#### [ASSIGNED TASK]
All lines from the one containing "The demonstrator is" down to the one containing "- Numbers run", both ends included, are to be given again exactly; omit the rest of the listing below.

#### [INPUT DATA]
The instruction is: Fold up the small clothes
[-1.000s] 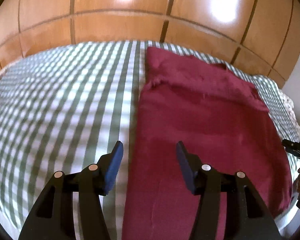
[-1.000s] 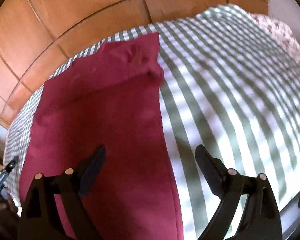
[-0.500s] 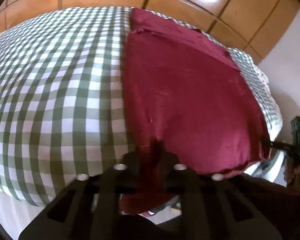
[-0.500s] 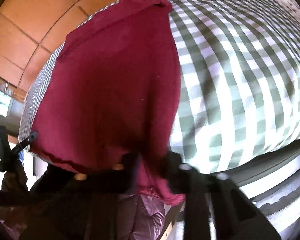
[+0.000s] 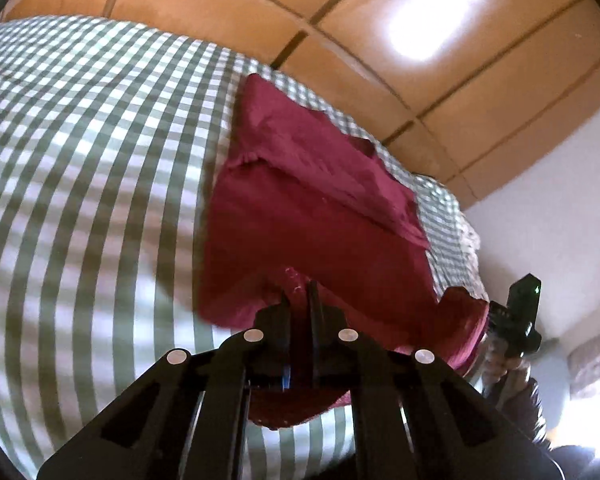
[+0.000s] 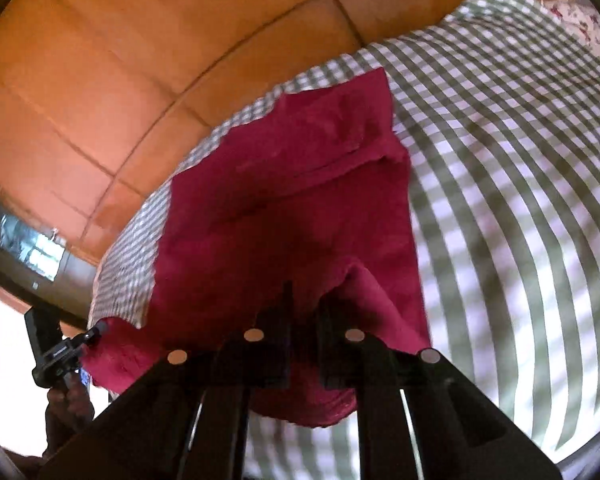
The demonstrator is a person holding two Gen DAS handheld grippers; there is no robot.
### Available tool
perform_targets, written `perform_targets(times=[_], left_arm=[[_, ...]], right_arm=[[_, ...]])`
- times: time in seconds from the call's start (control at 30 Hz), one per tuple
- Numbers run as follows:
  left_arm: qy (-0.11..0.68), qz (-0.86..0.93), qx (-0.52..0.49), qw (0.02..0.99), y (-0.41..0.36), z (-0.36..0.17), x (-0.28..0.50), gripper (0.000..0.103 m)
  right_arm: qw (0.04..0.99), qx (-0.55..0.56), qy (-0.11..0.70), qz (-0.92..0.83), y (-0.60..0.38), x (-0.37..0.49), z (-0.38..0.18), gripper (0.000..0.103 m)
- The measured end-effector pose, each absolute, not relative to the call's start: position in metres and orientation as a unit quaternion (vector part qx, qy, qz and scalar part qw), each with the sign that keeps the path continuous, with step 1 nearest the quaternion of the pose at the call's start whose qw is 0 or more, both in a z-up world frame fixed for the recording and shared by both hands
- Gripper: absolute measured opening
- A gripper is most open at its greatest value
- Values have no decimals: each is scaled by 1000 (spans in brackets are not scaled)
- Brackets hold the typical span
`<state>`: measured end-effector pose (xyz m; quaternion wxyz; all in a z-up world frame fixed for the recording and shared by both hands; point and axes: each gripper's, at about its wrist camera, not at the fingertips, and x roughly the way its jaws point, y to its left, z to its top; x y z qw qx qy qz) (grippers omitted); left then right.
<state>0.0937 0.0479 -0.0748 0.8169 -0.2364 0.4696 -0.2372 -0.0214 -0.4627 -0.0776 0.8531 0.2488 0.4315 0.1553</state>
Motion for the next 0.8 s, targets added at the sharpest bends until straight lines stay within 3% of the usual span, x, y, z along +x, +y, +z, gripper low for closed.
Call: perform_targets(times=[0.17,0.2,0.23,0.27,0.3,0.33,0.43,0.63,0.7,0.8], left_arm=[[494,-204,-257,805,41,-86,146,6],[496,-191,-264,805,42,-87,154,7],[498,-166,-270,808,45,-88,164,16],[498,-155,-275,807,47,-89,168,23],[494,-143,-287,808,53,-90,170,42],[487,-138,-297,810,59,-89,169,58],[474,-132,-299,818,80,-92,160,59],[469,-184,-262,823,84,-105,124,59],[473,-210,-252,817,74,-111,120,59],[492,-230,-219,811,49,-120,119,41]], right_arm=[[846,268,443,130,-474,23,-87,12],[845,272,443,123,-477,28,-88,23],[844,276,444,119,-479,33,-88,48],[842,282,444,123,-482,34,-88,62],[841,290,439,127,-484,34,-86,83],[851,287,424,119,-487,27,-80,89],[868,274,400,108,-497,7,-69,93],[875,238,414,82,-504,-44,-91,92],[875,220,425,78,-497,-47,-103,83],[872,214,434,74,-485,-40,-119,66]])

#### [RESULT]
The demonstrator is a person holding two Gen DAS handheld grippers; there is no robot.
### Available tool
perform_targets, written `perform_targets(times=[_], left_arm=[[_, ...]], right_arm=[[_, ...]])`
- times: time in seconds from the call's start (control at 30 Hz), one per tuple
- Numbers run as follows:

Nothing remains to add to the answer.